DeepARは、リカレントニューラルネットワークに基づく確率予測モデルである。
0.84
Temporal Fusion Transformer is a novel attention-based architecture that combines high-performance multi-horizon forecasting with interpretable insights into temporal dynamics.
We presented both nonlinear and real-time prediction technique for financial time series that is made by a many-to-one LSTM which is sequentially trained with windows of data.
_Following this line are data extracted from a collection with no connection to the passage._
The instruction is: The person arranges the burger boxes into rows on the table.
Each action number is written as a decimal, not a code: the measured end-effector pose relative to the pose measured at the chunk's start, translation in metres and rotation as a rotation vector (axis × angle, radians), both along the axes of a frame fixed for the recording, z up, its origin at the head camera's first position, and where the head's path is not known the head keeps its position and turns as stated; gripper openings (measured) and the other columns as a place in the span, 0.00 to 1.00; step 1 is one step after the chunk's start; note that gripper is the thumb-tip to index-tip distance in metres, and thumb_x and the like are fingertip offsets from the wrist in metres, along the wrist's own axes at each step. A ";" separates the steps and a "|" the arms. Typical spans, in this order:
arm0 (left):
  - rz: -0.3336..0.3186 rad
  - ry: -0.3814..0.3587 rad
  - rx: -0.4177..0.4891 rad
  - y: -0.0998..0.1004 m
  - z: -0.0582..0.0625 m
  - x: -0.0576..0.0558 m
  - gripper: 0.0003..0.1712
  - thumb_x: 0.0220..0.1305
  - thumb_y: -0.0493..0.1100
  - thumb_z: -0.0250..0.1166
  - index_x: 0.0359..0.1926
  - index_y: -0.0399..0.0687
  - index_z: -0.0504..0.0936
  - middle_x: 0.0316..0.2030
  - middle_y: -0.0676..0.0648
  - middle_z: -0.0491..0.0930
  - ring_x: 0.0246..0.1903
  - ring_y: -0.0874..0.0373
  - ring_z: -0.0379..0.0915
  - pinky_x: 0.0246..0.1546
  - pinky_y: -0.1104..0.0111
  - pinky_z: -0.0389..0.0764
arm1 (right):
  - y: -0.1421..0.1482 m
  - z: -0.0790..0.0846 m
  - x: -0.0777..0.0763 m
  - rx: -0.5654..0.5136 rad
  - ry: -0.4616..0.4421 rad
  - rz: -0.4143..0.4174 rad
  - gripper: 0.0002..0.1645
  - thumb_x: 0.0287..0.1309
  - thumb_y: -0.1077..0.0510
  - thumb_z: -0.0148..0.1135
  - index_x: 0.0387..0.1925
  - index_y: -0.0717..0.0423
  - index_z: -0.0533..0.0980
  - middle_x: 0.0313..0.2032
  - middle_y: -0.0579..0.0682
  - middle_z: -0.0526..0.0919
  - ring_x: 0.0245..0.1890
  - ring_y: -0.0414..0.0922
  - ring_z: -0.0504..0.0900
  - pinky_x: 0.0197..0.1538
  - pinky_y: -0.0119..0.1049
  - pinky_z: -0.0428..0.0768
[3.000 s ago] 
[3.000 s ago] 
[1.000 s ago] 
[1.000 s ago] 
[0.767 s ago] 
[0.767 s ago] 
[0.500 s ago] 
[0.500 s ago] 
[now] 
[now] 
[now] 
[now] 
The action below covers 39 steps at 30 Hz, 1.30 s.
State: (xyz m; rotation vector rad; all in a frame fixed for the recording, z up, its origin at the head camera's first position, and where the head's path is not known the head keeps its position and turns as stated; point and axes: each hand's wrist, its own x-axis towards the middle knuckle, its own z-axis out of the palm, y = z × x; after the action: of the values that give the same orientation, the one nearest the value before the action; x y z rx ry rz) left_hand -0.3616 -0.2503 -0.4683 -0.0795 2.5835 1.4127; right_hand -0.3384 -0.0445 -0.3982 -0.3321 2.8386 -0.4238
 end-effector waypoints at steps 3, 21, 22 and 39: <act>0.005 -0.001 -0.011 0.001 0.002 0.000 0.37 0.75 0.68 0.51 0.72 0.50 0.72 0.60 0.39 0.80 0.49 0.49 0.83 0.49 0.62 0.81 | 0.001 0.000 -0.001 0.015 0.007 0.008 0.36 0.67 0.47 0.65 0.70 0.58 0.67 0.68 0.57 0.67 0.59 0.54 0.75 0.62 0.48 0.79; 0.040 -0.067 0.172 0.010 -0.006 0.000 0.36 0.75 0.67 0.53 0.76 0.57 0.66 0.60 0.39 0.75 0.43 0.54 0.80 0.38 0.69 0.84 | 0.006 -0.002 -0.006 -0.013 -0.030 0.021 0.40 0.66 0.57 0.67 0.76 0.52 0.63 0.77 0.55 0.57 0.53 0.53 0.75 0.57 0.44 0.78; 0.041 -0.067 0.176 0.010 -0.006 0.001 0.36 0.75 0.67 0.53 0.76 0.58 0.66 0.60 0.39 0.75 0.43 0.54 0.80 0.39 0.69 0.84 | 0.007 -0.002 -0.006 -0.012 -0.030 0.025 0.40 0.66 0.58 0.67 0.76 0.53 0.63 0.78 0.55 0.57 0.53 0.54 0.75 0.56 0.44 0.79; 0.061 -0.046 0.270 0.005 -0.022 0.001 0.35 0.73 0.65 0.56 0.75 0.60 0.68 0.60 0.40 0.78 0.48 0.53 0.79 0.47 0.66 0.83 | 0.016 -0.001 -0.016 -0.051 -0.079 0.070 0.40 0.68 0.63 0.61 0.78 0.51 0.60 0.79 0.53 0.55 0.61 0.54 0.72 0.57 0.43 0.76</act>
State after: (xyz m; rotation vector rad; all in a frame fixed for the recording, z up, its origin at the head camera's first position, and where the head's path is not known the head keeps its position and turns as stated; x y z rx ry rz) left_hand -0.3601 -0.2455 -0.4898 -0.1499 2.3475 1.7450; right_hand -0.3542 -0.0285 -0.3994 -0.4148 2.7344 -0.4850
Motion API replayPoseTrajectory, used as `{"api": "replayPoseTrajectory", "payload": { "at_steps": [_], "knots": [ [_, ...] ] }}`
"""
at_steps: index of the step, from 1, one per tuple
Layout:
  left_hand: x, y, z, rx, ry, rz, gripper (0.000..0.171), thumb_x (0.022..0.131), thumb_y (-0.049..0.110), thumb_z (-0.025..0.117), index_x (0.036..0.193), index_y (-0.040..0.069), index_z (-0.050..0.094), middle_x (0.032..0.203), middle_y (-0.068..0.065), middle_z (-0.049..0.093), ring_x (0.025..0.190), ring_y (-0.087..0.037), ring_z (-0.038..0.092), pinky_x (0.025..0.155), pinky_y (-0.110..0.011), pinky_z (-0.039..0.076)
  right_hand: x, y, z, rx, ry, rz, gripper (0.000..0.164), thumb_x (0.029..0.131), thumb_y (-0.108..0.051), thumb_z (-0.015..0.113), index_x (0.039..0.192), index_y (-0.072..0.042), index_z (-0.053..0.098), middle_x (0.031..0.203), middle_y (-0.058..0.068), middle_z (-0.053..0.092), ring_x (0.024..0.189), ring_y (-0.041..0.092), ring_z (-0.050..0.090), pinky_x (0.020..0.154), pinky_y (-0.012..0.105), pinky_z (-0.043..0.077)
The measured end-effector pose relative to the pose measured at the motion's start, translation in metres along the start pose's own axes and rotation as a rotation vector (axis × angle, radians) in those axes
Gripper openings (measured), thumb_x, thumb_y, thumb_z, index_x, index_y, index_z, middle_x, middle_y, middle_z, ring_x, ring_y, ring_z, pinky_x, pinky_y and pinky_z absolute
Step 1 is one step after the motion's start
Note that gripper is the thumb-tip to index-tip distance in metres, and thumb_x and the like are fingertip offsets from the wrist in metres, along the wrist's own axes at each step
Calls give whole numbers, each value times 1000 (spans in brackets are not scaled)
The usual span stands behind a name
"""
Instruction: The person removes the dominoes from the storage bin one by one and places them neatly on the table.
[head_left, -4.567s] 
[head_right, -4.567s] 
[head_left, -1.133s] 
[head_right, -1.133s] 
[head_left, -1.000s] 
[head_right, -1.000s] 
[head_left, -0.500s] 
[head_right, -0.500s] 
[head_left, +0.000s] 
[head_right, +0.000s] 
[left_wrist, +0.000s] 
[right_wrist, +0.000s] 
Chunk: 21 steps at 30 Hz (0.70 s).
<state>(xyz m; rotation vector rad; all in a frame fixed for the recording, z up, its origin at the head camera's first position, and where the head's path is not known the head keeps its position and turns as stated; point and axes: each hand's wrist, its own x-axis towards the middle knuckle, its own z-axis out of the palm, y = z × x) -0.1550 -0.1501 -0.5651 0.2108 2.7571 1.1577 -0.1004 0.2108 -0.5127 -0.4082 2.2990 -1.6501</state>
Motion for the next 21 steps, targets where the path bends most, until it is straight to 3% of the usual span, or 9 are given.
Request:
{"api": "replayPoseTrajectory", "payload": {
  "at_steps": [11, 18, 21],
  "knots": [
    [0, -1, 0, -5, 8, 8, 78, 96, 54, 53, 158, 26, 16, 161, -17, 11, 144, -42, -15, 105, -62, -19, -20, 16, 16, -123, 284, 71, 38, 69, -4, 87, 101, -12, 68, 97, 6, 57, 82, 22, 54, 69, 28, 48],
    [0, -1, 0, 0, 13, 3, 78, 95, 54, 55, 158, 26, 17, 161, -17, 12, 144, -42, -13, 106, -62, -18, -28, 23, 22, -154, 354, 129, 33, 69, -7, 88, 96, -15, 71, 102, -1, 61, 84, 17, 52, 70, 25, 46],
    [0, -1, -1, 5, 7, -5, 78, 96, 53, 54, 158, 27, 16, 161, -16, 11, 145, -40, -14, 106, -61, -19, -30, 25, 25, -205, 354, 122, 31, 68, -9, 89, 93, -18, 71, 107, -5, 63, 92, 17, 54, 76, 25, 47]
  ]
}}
We empirically justified that our LSTM possesses superior performance even for highly volatile time series such as those in cryptocurrencies and commodities.
我々はLSTMが暗号通貨や商品などの高揮発性時系列でも優れた性能を有することを実証的に正当化した。
0.69
Acknowledgments The authors would like to thank the Google Cloud Platform for granting Research Credit to access its
Backpropagation Through Time: What It Does and How to Do It.
時間のバックプロパゲーション:何をするか、どのように行うか。
0.60
Proceedings of the IEEE , 78 , 1550–1560.
議事録 IEEE 78, 1550-1560。
0.61
doi:10.1109/5.58337.
doi:10.1109/5.58337。
0.15
Zhao, Y., Ge, L., Zhou, Y., Sun, Z., Zheng, E., Wang, X., Huang, Y., & Cheng, H. (2018).
Zhao, Y., Ge, L., Zhou, Y., Sun, Z., Zheng, E., Wang, X., Huang, Y., & Cheng, H. (2018)。
0.43
A new Seasonal Difference Space-Time Autoregressive Integrated Moving Average (SD-STARIMA) model and spatiotemporal trend prediction analysis for Hemorrhagic Fever with Renal Syndrome (HFRS).